Groups#
Table of Contents#
Introduction and Stored Groups#
Groups in tshistory are collections of related time series that share the same time index and are managed as a unit. They are particularly useful for handling scenarized time series or multivariate time series data where multiple series need to be kept in sync.
They come in two flavors: primary groups (stored) and formula groups.
Here’s how creating a primary group looks like:
import pandas as pd
from tshistory.api import timeseries
tsa = timeseries()
group_data = pd.DataFrame({
'low': [17.0, 21.6, 18.2],
'mid': [20.5, 22.1, 23.4],
'high': [21.3, 22.6, 24.9]
}, index=pd.date_range('2025-01-01', periods=3, freq='M'))
tsa.group_update('subsidiary1.revenues.fcst', group_data, 'operator')
Note
Groups in tshistory have a fixed schema once created: you can’t change the columns nor, like with time series, fundamental attributes such as tz-awareness.

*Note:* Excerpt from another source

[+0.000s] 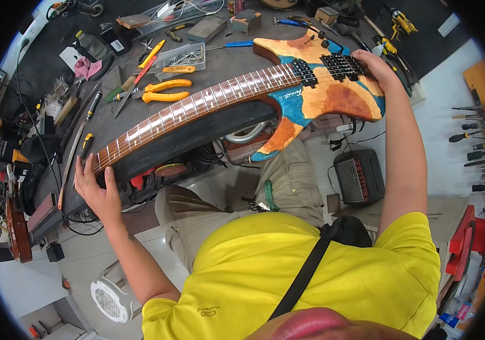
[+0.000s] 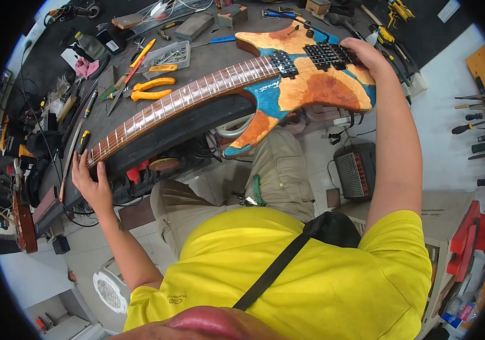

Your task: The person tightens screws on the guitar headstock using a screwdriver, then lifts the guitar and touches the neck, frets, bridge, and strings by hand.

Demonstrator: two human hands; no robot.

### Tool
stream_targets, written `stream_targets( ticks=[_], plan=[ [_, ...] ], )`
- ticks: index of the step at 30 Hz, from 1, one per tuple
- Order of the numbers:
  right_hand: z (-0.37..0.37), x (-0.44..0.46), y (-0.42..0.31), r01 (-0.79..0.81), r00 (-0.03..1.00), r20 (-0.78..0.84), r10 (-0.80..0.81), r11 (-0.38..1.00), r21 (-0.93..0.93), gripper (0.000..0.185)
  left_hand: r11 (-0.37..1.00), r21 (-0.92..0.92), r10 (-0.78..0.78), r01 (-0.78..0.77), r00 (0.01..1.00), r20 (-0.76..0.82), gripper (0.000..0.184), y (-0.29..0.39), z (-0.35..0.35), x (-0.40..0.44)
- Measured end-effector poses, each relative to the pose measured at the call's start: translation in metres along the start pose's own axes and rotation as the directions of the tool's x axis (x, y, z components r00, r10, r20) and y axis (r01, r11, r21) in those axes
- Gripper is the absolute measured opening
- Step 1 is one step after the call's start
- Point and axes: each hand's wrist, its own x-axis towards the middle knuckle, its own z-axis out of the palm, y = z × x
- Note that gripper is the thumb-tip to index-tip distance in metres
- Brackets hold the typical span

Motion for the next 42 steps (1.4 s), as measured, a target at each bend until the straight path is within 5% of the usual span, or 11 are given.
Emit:
stream_targets(
  ticks=[2, 9, 11, 14, 23, 26, 36, 37, 38, 42],
  plan=[
    [-0.010, 0.014, 0.012, 0.195, 0.951, 0.235, -0.202, 0.979, 0.053, 0.030, 1.000, 0.010, 0.007, -0.007, 1.000, 0.004, 0.046, 0.000, 0.000, 0.000],
    [-0.001, 0.007, 0.004, 0.051, 0.987, 0.149, -0.053, 0.998, 0.022, 0.027, 1.000, -0.002, -0.001, 0.001, 1.000, 0.005, 0.044, 0.000, 0.000, 0.000],
    [0.007, -0.006, -0.005, -0.024, 1.000, -0.017, 0.025, 0.999, 0.041, 0.028, 1.000, 0.000, 0.004, -0.004, 1.000, 0.007, 0.044, 0.000, -0.001, 0.001],
    [-0.012, 0.021, 0.016, 0.165, 0.962, 0.219, -0.165, 0.986, 0.017, 0.031, 1.000, 0.010, 0.013, -0.013, 1.000, 0.015, 0.044, 0.000, -0.002, 0.001],
    [0.005, -0.006, -0.003, 0.104, 0.993, 0.053, -0.103, 0.995, -0.008, 0.027, 1.000, -0.001, 0.005, -0.005, 1.000, 0.005, 0.045, 0.003, -0.002, 0.002],
    [-0.002, -0.001, 0.000, 0.196, 0.963, 0.185, -0.194, 0.981, 0.004, 0.026, 1.000, 0.024, 0.019, -0.019, 0.999, 0.028, 0.046, 0.000, -0.003, 0.002],
    [0.014, -0.017, -0.009, 0.086, 0.990, 0.097, -0.100, 0.986, 0.142, 0.030, 1.000, 0.009, -0.001, 0.000, 1.000, 0.023, 0.048, 0.001, -0.002, 0.001],
    [0.014, -0.015, -0.006, 0.250, 0.940, -0.187, -0.286, 0.948, -0.195, 0.031, 1.000, 0.021, 0.002, -0.002, 1.000, 0.029, 0.051, 0.000, -0.002, 0.001],
    [0.015, -0.011, -0.005, 0.282, 0.768, -0.371, -0.522, 0.796, -0.536, 0.032, 1.000, 0.026, -0.001, 0.000, 1.000, 0.026, 0.051, 0.000, -0.002, 0.001],
    [0.076, -0.099, -0.056, 0.436, 0.737, -0.223, -0.638, 0.701, -0.564, 0.025, 1.000, -0.002, -0.003, 0.003, 1.000, 0.000, 0.062, 0.002, -0.002, 0.000]
  ],
)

All group_update and group_replace operations must match the
exact column structure of the original group.
This constraint ensures:
Data Integrity: Prevents accidental schema changes that could break downstream consumers
Version Consistency: All historical versions of a group maintain the same structure
Group Formulas#
Group formulas enable powerful computed groups using the formula language. Like series formulas, they are evaluated on-demand and inherit versioning from their components.
Group Formula Operators#
The formula language provides specialized operators for working with groups:
group
Retrieves a group from storage or formula, similar to the series
operator:
(group "subsidiary1.revenues.fcst")
group-add
Performs element-wise addition of multiple groups. All groups must have compatible indexes:
;; obtain low, mid and high revenue scenarios for a company with 3 subsidiaries
(group-add (group "subsidiary1.revenues.fcst")
(group "subsidiary2.revenues.fcst")
(group "subsidiary3.revenues.fcst"))
This operator aligns the groups by their time index and adds corresponding columns.
group-add-series
Adds a series to every column of a group. Useful for adjustments or calibrations:
;; convert temperatures from kelvin to celsius
(group-add-series (group "temperatures_kelvin")
(series "kelvin_to_celsius_offset"))
The series is broadcast to all scenarios in the group.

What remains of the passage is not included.